38. Find pairs of customers from the same city.
39. Calculate the overlap between two user segments.
40. Find the manager with the most direct reports.
Window Functions Advanced (41-45)
41. Calculate the median salary by department.
42. Find the longest streak of consecutive login days per user.
43. Identify users whose purchase amount increased for 3 consecutive months.
44. Calculate the cumulative distribution of order values.
45. Find the first order of each type for every customer.
Real-World Scenarios (46-50)
46. Calculate customer retention rate month over month.
47. Build a cohort analysis showing user retention by signup month.
48. Find users who churned (no activity in 30+ days after being active).
49. Calculate the conversion rate from trial to paid subscription.

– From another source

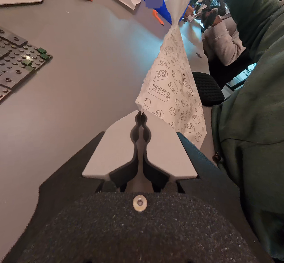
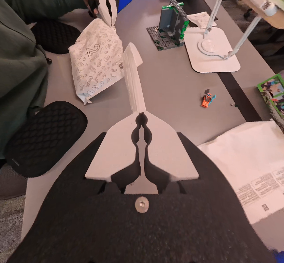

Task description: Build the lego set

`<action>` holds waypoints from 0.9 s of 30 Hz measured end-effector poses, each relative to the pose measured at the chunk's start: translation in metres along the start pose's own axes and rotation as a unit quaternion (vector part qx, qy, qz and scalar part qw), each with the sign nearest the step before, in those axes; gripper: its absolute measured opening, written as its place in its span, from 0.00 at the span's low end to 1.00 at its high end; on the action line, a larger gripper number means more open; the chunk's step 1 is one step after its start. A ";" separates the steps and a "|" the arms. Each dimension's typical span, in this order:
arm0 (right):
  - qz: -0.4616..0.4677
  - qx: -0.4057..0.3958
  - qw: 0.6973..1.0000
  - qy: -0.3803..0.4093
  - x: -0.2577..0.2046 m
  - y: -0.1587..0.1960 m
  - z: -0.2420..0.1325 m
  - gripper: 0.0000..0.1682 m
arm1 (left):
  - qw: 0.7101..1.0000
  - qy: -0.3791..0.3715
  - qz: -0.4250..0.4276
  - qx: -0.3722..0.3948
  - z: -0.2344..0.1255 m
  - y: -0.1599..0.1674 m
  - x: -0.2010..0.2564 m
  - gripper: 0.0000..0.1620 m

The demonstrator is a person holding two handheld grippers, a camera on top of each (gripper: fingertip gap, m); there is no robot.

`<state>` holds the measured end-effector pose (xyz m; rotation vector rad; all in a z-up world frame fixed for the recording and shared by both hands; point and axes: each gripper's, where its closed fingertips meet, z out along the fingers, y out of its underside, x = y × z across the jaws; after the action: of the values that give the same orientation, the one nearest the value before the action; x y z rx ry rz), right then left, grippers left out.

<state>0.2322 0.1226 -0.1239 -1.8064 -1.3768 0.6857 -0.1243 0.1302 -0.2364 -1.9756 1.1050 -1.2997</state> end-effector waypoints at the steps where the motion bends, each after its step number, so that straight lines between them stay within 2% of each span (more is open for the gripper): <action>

50. Build a recommendation query: find products frequently bought together.
Tips for SQL Interview Success
- Think out loud: Explain your approach before writing code
- Start simple: Get a working solution first, then optimize
- Handle edge cases: Ask about NULLs, duplicates, and empty results
- Use meaningful aliases: Make your query readable
- Practice without IDE help: Many interviews use plain text editors
To prepare for your data interview, make sure your resume highlights your SQL proficiency with specific examples of complex queries and data analysis projects you have completed.